* Task brief: Make an exact transcript of the lines in the data below, starting with the one containing "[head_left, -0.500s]" and going on through the one containing "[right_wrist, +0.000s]", with both included and the pictures left out.

+--

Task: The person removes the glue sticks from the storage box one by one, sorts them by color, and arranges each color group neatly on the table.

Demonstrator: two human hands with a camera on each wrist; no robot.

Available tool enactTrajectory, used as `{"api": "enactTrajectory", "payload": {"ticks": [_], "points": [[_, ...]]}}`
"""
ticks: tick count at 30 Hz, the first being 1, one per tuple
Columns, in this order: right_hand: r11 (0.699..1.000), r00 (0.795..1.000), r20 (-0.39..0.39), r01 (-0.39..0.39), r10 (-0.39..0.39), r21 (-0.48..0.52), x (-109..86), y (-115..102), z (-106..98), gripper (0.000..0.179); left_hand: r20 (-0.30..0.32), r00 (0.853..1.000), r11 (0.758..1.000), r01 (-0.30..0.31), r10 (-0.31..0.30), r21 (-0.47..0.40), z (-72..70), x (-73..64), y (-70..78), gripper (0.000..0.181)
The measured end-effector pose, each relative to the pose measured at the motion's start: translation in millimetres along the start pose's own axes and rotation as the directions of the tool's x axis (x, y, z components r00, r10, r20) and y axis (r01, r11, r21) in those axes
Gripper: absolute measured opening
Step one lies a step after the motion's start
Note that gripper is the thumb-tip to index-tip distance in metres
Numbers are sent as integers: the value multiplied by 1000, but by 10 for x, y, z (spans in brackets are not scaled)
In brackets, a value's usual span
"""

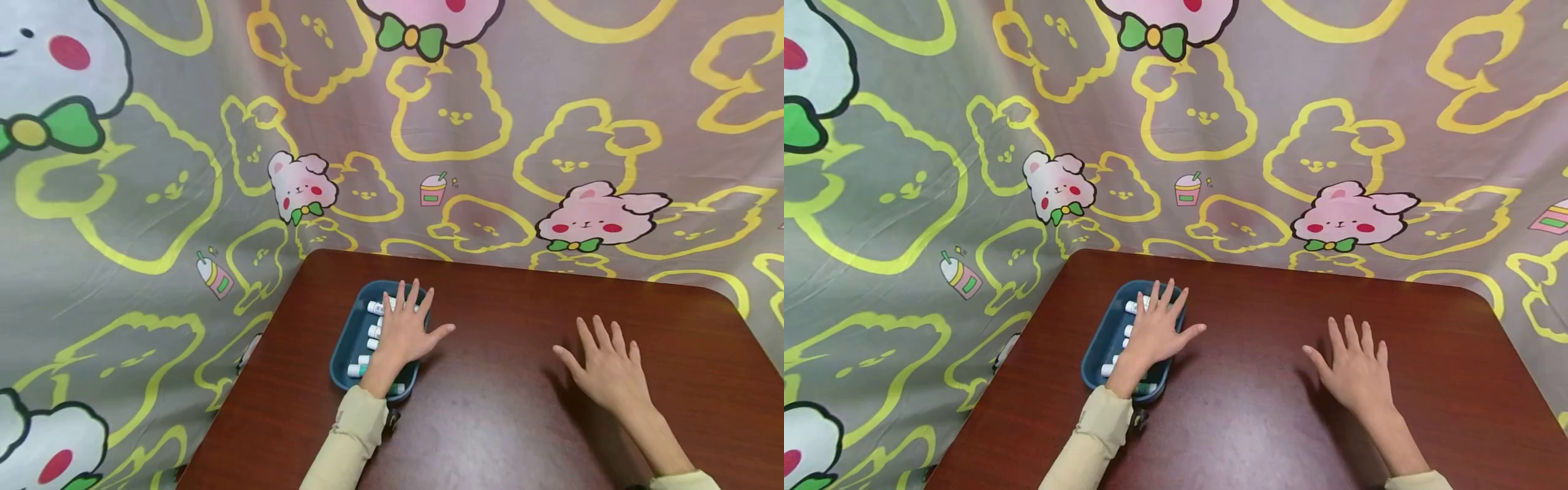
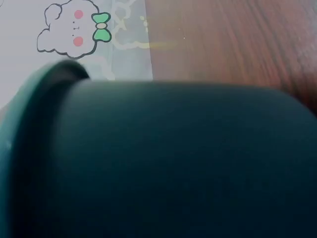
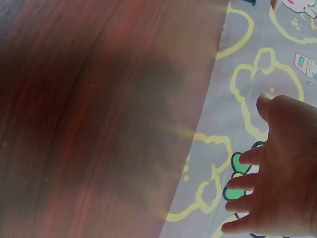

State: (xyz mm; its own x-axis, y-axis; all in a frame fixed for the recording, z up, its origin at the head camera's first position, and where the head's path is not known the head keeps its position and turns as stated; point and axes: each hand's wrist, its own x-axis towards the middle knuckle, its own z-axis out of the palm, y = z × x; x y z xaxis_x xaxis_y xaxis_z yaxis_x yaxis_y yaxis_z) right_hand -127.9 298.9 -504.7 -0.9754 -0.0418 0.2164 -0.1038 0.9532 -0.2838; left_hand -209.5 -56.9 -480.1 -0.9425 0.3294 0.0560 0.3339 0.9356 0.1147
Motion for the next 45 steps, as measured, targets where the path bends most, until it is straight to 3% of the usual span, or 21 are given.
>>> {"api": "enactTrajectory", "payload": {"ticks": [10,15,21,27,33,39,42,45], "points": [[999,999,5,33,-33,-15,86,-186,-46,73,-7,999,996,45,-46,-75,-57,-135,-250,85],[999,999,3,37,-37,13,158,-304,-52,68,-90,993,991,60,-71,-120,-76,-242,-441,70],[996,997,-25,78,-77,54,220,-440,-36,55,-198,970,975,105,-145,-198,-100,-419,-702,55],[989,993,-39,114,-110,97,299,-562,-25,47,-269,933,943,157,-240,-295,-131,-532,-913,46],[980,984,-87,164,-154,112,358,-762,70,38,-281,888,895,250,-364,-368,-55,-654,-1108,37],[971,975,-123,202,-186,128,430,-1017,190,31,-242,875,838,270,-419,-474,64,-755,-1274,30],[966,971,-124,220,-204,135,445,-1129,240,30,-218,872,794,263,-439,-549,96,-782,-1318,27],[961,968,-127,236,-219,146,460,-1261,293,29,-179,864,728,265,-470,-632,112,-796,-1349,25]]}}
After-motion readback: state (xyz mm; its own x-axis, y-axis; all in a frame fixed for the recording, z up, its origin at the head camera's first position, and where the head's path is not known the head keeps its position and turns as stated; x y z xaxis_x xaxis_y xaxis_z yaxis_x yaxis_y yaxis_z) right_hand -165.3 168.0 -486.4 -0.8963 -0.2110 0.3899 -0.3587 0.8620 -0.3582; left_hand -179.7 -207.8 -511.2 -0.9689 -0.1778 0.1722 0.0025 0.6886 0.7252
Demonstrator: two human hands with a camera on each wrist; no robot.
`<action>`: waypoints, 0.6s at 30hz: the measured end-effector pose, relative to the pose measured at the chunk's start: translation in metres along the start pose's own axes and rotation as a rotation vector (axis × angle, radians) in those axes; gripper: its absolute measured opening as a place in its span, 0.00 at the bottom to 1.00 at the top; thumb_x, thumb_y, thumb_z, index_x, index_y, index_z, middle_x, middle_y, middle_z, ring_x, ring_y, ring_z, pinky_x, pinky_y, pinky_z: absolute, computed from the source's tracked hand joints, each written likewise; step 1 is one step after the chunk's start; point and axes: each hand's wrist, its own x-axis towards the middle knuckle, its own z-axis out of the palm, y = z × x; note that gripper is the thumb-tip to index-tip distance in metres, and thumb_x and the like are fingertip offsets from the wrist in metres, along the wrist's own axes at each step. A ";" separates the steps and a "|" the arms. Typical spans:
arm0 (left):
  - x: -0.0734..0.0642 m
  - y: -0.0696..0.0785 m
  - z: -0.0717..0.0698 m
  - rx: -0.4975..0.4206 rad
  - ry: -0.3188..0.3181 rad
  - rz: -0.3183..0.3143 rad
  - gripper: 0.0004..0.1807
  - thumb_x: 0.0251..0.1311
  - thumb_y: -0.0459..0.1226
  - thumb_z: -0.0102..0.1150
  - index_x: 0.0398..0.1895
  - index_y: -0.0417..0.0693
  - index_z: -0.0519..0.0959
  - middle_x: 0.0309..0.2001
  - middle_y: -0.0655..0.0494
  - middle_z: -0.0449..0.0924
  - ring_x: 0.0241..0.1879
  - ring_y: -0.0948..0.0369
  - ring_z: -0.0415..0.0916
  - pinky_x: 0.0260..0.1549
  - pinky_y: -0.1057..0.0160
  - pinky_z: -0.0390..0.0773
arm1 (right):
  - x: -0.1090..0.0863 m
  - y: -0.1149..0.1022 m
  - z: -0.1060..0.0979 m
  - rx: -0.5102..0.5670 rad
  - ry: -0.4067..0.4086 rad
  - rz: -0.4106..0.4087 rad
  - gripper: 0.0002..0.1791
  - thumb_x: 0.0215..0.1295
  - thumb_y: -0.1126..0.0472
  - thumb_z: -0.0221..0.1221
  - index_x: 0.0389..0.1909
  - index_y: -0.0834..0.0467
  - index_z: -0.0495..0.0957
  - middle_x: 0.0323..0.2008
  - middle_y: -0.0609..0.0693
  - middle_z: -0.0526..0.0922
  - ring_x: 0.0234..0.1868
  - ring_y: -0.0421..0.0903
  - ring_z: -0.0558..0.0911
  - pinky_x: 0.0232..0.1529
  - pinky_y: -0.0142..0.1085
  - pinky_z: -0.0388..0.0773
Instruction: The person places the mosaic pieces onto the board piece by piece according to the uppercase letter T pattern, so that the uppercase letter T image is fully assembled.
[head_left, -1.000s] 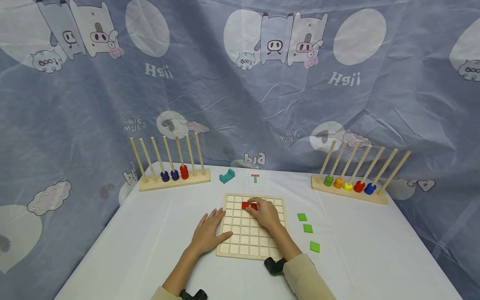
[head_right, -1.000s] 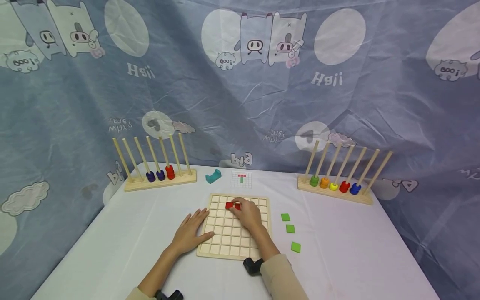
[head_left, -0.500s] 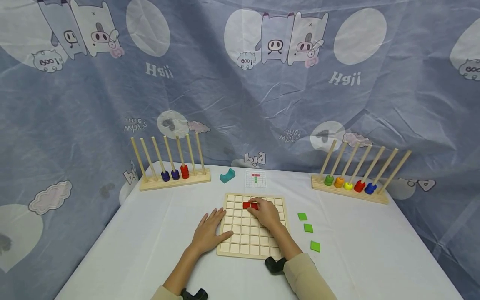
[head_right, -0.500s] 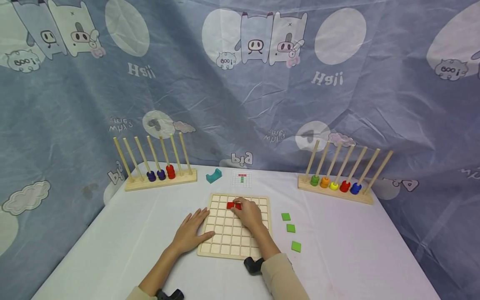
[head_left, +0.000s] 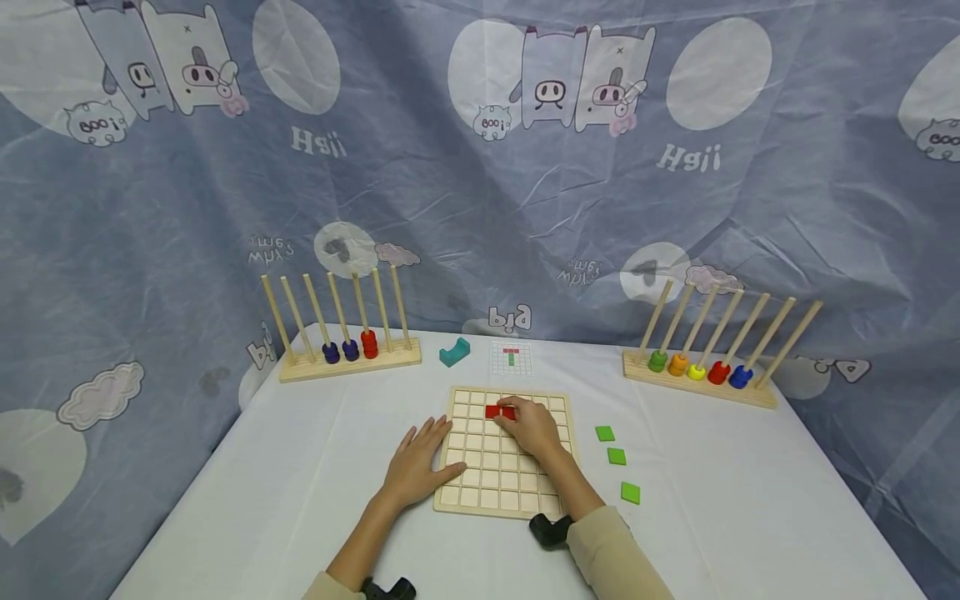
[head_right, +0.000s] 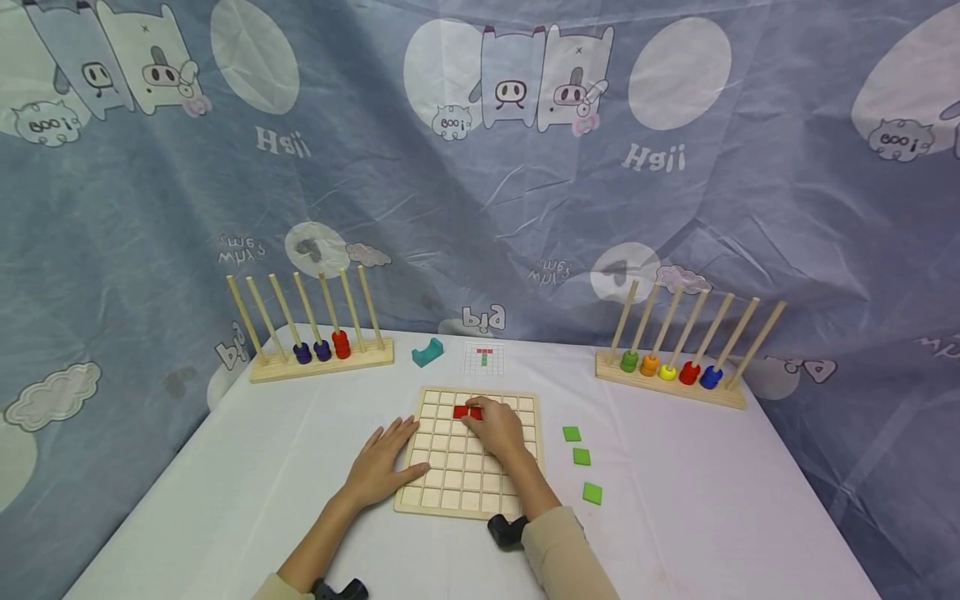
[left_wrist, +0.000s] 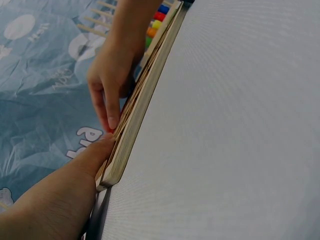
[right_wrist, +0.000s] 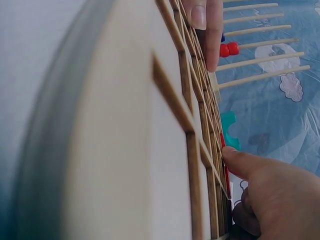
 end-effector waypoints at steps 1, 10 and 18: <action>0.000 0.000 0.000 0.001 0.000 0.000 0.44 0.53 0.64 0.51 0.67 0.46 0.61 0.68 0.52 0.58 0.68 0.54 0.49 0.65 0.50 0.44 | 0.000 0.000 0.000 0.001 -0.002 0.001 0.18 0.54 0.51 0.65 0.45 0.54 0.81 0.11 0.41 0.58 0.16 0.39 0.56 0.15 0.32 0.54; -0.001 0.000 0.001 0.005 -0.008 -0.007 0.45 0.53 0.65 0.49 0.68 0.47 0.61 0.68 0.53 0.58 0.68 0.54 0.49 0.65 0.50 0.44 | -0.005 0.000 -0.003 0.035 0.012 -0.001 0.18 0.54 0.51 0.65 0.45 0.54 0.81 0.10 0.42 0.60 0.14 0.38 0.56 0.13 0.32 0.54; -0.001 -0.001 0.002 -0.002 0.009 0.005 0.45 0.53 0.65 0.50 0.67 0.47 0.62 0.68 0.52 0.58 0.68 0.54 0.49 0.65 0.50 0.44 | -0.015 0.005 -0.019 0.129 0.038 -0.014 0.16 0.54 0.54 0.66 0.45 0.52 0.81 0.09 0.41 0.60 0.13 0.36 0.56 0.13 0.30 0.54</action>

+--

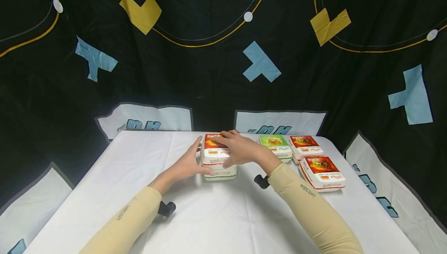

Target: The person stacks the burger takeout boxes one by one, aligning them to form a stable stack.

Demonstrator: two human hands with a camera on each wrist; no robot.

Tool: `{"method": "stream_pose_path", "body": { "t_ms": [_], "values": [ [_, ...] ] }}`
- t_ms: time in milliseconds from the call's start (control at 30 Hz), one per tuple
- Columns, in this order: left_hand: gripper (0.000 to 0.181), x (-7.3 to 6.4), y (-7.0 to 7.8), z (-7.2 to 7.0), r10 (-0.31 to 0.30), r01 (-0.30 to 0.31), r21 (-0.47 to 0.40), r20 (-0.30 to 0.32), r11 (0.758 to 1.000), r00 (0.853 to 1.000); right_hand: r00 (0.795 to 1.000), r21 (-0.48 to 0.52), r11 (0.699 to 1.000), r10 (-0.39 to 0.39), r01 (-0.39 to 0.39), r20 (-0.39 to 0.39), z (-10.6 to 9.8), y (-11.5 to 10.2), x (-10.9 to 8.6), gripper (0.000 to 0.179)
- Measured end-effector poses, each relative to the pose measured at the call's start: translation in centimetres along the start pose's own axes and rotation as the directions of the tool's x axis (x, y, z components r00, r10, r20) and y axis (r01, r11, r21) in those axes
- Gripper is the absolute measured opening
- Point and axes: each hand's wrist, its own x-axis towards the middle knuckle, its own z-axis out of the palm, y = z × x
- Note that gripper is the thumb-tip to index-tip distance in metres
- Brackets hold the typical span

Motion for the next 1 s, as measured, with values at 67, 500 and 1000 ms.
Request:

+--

* Exercise answer:
[head_left, -0.500s] 
[head_right, -0.500s] 
[head_left, +0.000s] 
[head_right, +0.000s] 
[left_wrist, +0.000s] 
[right_wrist, +0.000s] 

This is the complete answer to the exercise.